Gordon Murray might be working flat out on his T25 city car family, as reported last week by CAR Online – but he’s also planning a successor to the landmark McLaren F1. The F1 remains a glittering high point on Murray’s CV and he harbours ambitions to redraw the supercar landscape with a radical sports car shaped by refreshingly new thinking.

‘It will be the world’s next F1,’ Murray told CAR exclusively. He plans to start work in earnest on his final supercar once a handful of iStream licences are sold. This iStream technology is the new, more efficient way of building cars that will underpin his T25 city cars.

Gordon Murray’s new supercar: more details

How can anyone top the McLaren F1? Many say it’s not possible, but if anyone can, one of its original architects can. Murray claims his new supercar will offer the ultimate in driver appeal and engineering exquisiteness, and still be highly expensive and exclusive.

‘However, it will be a dramatic step backward in power and top speed,’ he vowed. And that’s music to CAR’s ears. Aren’t we all fed up with ever-spiralling power and mph figures? We know you’re as keen as us to see a retreat to proper engineering solutions rather than more of everything.

So is Gordon Murray’s successor to the McLaren F1 going after Ferrari and Lamborghini?

‘I will do one more supercar – but it’ll be a new breed,’ Murray revealed exclusively to us. ‘The way supercars are done right now, they’ve got no future at all.’

He has yet to target precise weight, power and capacity targets, but Murray promises it will be much lighter and smaller yet more involving for the driver than the iconic F1.

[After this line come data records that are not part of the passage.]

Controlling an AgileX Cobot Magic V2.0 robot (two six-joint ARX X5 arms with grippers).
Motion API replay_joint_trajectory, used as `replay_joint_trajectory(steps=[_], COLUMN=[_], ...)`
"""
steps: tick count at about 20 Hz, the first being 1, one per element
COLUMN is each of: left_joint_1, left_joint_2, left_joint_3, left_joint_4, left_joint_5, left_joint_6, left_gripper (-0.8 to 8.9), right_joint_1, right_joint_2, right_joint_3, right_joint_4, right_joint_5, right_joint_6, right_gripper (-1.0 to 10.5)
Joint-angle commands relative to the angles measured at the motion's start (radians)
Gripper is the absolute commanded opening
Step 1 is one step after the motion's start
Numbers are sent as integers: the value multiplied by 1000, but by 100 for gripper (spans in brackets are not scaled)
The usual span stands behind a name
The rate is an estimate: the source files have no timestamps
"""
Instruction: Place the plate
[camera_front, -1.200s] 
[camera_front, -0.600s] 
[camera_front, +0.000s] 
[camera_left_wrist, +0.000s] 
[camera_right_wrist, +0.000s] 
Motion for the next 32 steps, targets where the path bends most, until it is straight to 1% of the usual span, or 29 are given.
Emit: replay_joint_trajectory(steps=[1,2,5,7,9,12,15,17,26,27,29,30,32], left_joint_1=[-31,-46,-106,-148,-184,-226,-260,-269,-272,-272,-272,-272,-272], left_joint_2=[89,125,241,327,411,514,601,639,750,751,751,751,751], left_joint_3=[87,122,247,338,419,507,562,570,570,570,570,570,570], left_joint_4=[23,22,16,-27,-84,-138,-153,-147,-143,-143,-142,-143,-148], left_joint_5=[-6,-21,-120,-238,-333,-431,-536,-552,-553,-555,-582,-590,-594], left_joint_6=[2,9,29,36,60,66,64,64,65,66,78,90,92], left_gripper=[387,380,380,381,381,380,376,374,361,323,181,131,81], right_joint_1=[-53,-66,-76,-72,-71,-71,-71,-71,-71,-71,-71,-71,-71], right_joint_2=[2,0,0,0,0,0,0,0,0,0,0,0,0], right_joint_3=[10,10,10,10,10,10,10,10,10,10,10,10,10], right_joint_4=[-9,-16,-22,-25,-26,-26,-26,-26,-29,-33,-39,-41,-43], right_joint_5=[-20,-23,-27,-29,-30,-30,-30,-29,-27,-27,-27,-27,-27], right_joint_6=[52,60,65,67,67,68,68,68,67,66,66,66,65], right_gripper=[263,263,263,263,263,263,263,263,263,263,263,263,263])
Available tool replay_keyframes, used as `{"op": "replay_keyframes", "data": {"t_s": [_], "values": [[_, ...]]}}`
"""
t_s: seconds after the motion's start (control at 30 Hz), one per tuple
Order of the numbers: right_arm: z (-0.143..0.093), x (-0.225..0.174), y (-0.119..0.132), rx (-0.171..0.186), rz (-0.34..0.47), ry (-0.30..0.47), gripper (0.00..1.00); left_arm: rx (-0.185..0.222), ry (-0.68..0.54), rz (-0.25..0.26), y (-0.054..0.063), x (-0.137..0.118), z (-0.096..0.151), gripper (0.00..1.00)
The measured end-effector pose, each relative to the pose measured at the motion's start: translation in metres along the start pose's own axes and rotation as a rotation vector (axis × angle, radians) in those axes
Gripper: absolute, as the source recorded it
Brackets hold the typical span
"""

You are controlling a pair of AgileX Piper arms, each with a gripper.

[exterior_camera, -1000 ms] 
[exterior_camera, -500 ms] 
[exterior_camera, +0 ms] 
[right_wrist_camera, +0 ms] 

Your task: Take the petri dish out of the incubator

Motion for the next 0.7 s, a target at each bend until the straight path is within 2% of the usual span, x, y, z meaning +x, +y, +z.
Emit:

Murray’s  supercar blueprint has evolved from the P8, the stillborn successor to the F1 he designed in his last year with McLaren. ‘The P8 was going to be a really funky ultra-lightweight sort of F2, with much more emphasis on handling and excitement,’ he said.

Since leaving McLaren, the proposed supercar has ‘taken several steps forward,’ according to Murray. He disclosed the new supercar would not be built on the same iStream principles as the T25.